> [Data provided]

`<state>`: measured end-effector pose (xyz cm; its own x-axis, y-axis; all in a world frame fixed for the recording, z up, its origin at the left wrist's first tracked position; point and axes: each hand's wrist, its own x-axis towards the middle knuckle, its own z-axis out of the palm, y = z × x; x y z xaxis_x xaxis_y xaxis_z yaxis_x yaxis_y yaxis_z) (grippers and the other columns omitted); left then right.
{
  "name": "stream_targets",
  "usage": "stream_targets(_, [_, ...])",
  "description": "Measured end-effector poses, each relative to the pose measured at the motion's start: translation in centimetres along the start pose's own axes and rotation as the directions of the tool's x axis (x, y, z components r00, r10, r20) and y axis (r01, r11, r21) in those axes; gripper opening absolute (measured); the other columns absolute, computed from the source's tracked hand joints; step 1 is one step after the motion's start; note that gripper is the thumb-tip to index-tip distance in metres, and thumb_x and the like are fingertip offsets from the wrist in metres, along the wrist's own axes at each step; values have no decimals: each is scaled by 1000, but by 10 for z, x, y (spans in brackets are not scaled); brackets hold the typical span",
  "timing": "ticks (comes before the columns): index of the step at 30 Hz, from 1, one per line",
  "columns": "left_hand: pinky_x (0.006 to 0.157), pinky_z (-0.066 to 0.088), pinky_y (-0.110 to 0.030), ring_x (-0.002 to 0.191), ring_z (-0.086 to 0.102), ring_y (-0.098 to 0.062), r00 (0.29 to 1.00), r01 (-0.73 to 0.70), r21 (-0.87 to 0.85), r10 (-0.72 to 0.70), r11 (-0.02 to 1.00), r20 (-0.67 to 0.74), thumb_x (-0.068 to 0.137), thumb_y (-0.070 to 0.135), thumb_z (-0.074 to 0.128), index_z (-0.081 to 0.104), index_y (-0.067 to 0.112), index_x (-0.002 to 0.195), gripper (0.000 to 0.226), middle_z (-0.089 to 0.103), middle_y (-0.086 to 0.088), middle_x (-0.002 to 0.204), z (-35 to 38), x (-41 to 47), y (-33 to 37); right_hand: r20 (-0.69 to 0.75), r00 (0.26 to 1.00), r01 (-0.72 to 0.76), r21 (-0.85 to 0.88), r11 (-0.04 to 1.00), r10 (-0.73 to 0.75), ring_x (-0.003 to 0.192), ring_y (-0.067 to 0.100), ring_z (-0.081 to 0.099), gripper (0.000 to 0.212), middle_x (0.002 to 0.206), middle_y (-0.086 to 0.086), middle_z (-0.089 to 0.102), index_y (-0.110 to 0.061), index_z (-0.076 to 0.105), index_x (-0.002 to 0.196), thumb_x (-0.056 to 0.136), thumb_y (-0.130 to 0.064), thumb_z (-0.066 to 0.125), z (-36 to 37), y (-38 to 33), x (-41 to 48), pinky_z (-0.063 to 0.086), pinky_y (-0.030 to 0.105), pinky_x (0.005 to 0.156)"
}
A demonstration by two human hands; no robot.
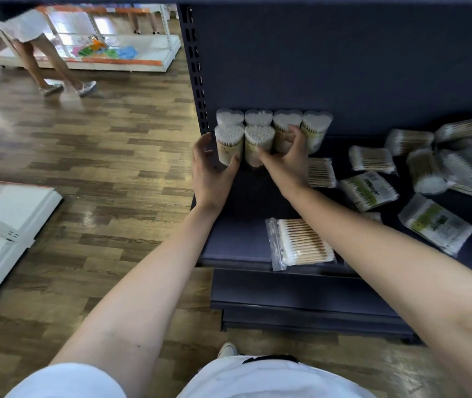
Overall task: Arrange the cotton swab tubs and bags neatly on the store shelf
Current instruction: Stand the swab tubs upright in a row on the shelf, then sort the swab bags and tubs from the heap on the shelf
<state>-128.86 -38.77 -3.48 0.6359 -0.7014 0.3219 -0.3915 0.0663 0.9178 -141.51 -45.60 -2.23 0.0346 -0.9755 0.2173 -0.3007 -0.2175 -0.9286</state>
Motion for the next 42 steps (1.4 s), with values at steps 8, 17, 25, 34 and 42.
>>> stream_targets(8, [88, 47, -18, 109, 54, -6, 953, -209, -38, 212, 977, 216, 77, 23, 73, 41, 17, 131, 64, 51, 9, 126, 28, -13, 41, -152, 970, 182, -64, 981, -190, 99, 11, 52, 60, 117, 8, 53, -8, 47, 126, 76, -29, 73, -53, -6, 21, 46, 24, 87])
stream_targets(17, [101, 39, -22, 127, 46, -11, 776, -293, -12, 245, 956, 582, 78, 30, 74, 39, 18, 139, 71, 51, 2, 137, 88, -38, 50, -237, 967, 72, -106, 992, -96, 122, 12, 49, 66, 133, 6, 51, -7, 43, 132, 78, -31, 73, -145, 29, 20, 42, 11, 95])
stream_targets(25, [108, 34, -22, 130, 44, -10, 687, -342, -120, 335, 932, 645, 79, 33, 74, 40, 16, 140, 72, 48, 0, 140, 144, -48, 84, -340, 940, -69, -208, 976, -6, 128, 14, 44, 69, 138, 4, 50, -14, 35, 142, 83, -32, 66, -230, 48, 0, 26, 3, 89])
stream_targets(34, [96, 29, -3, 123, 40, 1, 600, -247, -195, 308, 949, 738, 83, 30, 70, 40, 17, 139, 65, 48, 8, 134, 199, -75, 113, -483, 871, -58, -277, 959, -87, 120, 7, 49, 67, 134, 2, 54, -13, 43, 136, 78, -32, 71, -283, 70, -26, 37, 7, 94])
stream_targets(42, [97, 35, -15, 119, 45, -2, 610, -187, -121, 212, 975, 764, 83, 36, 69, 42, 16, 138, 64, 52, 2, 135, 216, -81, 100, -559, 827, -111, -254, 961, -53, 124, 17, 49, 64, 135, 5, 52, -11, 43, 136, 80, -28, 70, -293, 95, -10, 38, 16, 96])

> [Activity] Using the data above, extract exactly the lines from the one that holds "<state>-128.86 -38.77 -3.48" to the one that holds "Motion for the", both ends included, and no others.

> [Completed exercise]
<state>-128.86 -38.77 -3.48 0.6359 -0.7014 0.3219 -0.3915 0.0663 0.9178 -141.51 -45.60 -2.23 0.0346 -0.9755 0.2173 -0.3007 -0.2175 -0.9286</state>
Motion for the next 42 steps (1.4 s), with values at steps 8, 17, 25, 34 and 42.

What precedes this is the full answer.